> _Exercise materials_
- - -

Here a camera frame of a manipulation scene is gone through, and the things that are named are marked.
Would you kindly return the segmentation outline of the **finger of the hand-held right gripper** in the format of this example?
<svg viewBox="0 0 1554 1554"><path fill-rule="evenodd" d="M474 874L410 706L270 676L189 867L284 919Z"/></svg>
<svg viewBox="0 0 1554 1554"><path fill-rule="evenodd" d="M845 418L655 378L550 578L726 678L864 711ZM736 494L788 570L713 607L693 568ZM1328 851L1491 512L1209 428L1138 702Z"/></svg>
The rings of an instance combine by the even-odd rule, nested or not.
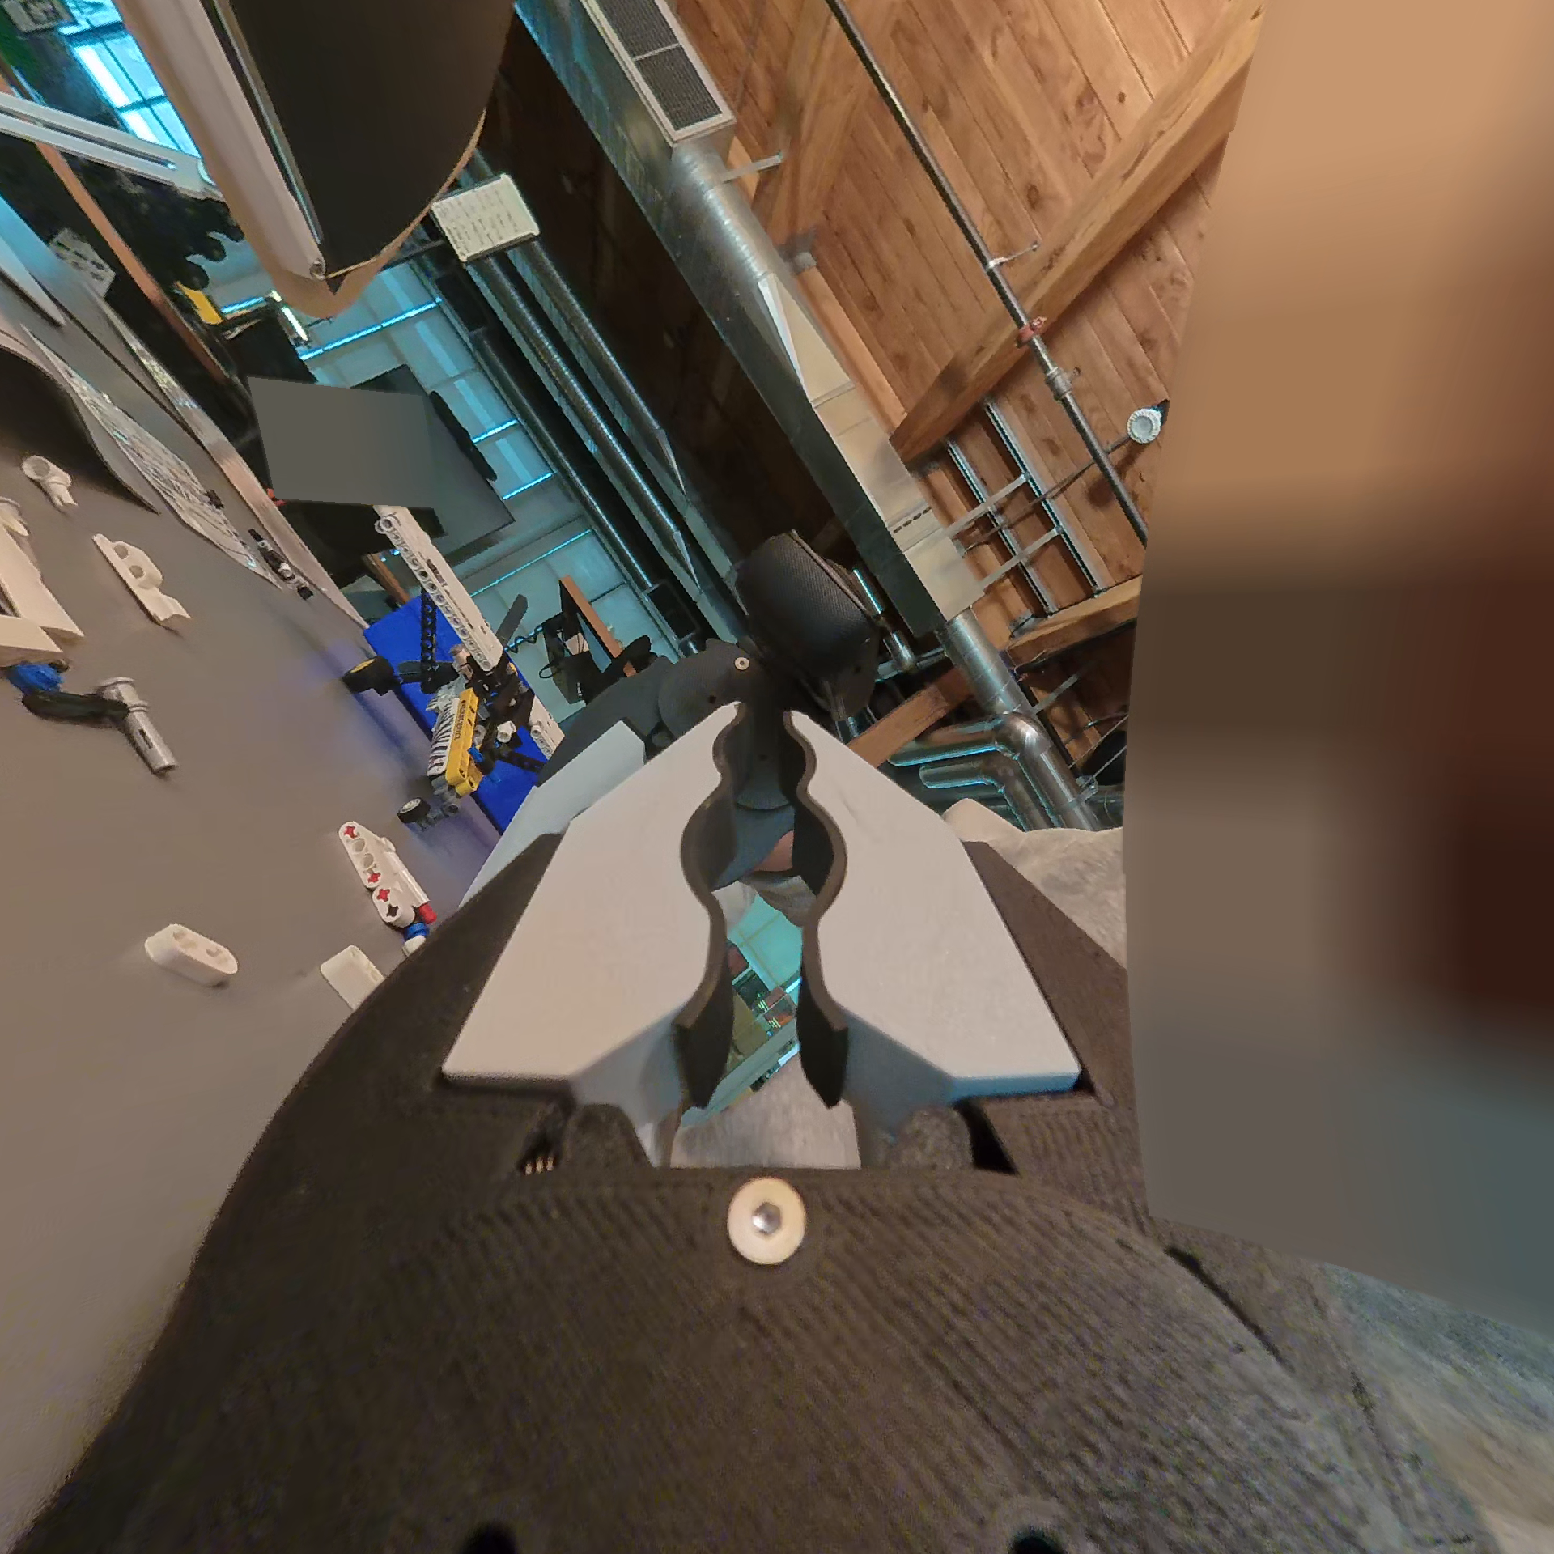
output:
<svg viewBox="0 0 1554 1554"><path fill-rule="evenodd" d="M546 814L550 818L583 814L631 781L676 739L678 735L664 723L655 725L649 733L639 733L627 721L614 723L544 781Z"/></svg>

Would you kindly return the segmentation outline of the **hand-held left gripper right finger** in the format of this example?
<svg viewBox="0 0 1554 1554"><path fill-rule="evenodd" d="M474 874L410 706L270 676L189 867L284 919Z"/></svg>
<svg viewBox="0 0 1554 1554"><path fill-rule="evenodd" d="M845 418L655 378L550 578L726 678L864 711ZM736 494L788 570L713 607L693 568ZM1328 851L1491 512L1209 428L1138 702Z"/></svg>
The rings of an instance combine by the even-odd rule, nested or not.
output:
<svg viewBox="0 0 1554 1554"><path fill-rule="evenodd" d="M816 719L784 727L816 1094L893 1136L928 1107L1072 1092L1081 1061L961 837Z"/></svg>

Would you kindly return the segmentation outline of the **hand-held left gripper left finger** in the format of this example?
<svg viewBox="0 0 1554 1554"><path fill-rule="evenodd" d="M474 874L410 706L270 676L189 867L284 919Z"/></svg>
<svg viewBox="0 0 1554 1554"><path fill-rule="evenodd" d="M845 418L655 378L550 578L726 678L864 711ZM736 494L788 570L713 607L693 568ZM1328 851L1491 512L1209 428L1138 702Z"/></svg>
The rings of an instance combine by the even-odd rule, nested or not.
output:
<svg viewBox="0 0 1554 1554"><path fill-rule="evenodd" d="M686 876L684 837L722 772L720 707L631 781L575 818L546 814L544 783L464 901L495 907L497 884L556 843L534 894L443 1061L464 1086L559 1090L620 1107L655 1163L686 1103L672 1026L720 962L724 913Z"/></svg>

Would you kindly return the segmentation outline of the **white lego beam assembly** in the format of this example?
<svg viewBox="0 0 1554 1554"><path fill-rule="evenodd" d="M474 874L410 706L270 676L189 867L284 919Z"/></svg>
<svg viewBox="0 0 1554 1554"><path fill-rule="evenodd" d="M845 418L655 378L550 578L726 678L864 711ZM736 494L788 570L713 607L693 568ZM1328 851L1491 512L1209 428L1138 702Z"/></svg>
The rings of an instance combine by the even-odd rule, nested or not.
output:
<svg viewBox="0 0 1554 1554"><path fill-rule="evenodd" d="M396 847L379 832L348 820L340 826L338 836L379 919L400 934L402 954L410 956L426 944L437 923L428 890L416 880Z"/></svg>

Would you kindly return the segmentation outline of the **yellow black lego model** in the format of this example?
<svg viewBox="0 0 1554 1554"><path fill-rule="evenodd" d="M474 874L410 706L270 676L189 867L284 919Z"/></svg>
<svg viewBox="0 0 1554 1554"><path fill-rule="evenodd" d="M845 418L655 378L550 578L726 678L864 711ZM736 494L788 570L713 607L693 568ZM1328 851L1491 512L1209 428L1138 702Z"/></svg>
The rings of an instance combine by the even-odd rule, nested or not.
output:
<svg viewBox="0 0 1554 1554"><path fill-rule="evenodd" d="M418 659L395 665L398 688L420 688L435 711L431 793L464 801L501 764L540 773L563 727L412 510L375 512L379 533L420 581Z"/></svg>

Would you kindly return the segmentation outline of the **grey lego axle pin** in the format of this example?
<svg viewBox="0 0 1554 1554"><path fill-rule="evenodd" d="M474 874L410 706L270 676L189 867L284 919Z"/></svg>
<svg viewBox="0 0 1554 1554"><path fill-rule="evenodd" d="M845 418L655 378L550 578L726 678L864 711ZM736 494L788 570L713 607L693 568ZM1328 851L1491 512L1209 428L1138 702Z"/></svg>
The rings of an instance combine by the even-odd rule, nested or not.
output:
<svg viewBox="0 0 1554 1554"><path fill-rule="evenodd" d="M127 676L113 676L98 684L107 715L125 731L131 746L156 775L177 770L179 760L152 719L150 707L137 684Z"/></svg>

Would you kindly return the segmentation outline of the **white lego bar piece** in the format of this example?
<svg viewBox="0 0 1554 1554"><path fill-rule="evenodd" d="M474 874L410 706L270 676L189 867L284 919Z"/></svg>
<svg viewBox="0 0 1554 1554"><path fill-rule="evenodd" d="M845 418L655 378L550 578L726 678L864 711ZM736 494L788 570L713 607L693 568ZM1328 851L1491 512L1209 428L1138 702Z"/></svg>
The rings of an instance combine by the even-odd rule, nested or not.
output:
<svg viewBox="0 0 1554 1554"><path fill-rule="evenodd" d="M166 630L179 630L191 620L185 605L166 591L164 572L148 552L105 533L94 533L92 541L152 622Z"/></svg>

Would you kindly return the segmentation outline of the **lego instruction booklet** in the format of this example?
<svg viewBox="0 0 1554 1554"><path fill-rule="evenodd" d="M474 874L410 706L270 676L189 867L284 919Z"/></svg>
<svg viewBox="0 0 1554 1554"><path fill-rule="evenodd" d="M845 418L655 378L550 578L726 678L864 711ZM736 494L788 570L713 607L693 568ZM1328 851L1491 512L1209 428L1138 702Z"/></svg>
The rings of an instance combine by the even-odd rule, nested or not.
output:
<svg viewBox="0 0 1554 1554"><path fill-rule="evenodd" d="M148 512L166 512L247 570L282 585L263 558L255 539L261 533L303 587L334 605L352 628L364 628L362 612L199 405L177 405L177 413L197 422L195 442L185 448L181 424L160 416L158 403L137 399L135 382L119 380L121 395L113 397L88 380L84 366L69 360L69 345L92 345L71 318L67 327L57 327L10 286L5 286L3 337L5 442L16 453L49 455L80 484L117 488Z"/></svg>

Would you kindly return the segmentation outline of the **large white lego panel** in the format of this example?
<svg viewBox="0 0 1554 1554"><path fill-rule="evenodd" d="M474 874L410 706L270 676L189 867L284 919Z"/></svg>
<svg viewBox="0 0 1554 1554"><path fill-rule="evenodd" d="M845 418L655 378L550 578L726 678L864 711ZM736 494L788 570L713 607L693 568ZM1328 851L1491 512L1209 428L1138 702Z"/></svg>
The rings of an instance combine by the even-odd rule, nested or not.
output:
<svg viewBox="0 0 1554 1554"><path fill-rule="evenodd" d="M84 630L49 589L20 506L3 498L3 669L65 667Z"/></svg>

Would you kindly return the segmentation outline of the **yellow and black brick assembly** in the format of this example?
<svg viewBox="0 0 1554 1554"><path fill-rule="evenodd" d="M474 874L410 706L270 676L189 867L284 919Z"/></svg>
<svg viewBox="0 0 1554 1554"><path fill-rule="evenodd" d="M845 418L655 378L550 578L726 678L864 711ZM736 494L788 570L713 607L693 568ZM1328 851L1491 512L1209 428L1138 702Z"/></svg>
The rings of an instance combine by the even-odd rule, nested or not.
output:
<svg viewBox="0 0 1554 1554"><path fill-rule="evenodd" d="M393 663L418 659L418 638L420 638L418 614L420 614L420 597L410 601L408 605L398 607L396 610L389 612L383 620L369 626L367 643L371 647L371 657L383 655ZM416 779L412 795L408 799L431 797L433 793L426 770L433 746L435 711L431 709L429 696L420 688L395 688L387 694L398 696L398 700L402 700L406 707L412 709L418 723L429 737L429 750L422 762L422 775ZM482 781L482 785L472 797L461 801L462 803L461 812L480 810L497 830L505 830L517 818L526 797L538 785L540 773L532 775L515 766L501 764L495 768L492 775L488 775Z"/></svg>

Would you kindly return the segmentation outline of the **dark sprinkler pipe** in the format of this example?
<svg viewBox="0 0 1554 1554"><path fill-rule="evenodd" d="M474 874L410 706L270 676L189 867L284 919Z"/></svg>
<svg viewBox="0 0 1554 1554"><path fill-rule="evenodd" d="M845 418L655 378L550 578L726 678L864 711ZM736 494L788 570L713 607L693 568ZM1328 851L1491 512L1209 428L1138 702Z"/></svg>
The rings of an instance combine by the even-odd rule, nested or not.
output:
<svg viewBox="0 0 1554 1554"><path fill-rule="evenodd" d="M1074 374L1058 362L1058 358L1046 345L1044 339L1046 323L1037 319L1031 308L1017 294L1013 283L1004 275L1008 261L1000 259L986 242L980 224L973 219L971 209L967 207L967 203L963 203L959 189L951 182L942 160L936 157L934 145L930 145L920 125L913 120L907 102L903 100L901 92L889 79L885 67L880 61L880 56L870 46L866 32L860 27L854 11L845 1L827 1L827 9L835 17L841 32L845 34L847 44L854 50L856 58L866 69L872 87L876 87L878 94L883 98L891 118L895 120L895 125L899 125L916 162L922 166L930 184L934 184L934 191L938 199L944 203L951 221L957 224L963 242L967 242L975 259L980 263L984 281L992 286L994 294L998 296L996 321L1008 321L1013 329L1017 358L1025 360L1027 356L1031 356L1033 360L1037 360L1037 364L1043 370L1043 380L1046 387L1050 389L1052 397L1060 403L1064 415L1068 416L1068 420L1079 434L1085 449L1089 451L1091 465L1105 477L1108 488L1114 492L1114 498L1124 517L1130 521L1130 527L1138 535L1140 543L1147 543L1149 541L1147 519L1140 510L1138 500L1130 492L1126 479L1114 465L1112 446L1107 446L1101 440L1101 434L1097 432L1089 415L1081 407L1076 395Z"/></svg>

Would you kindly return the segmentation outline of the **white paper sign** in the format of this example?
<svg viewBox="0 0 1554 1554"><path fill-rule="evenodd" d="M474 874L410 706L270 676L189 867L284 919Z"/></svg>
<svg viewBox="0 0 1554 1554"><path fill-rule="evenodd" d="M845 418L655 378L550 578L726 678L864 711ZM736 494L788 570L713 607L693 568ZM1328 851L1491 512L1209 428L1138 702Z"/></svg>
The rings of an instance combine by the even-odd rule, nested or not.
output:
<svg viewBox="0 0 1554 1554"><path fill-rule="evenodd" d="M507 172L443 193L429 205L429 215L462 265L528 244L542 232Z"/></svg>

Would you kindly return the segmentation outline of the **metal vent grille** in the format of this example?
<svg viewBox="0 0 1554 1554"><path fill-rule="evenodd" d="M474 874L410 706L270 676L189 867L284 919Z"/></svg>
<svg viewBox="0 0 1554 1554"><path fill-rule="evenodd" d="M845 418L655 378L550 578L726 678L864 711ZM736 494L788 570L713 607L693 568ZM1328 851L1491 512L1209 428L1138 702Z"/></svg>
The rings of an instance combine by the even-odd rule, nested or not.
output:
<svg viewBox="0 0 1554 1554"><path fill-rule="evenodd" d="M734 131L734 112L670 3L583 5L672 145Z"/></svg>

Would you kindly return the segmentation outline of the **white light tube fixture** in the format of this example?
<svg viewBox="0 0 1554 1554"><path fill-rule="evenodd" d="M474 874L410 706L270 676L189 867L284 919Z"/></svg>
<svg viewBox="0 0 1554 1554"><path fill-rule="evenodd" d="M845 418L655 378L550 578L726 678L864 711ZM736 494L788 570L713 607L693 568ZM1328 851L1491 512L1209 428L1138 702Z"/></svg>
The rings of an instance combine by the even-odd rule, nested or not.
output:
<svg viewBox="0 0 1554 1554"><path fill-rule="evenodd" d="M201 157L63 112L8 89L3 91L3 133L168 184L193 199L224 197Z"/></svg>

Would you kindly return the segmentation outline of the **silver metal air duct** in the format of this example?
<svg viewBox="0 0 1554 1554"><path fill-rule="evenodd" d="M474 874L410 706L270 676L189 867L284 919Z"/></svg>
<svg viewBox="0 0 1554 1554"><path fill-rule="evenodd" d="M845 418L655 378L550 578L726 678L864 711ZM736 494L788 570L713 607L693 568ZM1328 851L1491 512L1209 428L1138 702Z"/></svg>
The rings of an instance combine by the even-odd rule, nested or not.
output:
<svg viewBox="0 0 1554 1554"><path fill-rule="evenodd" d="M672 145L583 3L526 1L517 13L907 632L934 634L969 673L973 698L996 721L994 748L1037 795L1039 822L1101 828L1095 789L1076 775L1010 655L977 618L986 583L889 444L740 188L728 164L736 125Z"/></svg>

- - -

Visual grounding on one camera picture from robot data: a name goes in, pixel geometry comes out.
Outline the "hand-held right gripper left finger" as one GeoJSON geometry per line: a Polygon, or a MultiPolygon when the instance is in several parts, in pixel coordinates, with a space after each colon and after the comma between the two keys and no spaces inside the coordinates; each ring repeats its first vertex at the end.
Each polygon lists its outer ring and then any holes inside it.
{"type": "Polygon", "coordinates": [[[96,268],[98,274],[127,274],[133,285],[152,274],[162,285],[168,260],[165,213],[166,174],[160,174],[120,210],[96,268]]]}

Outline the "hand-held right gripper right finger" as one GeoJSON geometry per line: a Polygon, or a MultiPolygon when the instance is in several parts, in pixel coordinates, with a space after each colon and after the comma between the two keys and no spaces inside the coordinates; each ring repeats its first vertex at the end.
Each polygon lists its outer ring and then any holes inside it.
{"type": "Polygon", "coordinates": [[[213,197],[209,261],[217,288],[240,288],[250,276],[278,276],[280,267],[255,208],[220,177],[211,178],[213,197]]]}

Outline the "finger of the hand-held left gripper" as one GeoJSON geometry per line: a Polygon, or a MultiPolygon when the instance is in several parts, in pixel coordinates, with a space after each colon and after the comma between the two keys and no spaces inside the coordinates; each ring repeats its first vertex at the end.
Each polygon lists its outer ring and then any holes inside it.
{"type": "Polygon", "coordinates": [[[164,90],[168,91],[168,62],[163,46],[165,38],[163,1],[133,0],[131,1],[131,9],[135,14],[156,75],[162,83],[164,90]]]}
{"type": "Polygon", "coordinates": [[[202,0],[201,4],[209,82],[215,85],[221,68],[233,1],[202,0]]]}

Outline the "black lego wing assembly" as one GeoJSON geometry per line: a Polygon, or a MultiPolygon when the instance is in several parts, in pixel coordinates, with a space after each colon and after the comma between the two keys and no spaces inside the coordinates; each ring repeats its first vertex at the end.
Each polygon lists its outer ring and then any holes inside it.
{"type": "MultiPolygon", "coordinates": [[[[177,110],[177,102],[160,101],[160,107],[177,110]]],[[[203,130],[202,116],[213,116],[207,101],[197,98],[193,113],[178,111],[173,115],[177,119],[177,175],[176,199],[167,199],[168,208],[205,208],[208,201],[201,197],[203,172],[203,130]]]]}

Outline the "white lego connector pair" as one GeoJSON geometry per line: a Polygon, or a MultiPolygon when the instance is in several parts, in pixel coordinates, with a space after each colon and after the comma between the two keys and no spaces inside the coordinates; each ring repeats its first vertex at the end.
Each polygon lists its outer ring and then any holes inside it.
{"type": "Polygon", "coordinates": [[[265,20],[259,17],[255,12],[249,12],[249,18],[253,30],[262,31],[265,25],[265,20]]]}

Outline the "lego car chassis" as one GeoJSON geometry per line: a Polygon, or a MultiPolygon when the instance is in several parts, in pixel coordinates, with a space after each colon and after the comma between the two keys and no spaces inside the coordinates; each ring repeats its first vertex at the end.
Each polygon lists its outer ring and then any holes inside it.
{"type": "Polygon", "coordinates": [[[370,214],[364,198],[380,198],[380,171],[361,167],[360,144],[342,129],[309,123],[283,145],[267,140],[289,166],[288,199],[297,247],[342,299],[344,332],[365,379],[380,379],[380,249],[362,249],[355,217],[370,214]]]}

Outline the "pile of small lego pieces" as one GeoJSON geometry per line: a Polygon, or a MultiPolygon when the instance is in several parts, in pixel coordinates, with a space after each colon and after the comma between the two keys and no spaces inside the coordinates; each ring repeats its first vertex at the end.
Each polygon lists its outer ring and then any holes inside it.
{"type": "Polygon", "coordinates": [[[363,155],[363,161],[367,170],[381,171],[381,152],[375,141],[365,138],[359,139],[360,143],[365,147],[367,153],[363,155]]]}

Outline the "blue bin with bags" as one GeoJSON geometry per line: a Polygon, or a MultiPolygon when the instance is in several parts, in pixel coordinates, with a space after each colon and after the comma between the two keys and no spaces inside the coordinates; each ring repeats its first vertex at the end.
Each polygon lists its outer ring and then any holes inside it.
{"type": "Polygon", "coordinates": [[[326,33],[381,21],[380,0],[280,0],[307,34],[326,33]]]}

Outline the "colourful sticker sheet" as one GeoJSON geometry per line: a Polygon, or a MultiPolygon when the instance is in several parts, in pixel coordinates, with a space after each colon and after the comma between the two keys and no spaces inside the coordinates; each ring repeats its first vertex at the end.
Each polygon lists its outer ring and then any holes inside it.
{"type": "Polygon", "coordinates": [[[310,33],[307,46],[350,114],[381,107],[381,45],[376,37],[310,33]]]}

- - -

> _Your assignment_
Write out again exactly the lines above from the one with "Here a camera" through the one with "right finger** in the format of this example?", adding no other lines and no pictures.

> _The completed task_
Here a camera frame of a manipulation scene is gone through, and the things that are named are marked.
Would you kindly return the segmentation outline of the **finger of the hand-held right gripper** in the format of this example?
<svg viewBox="0 0 1554 1554"><path fill-rule="evenodd" d="M474 874L410 706L270 676L189 867L284 919Z"/></svg>
<svg viewBox="0 0 1554 1554"><path fill-rule="evenodd" d="M845 418L655 378L550 578L726 678L864 711ZM736 494L788 570L713 607L693 568ZM1328 851L1491 512L1209 428L1138 702Z"/></svg>
The rings of an instance combine by the even-odd rule, nested or not.
output:
<svg viewBox="0 0 1554 1554"><path fill-rule="evenodd" d="M546 814L550 818L583 814L631 781L676 739L678 735L664 723L655 725L649 733L639 733L627 721L614 723L544 781Z"/></svg>

Would you kindly return the segmentation outline of the **hand-held left gripper right finger** in the format of this example?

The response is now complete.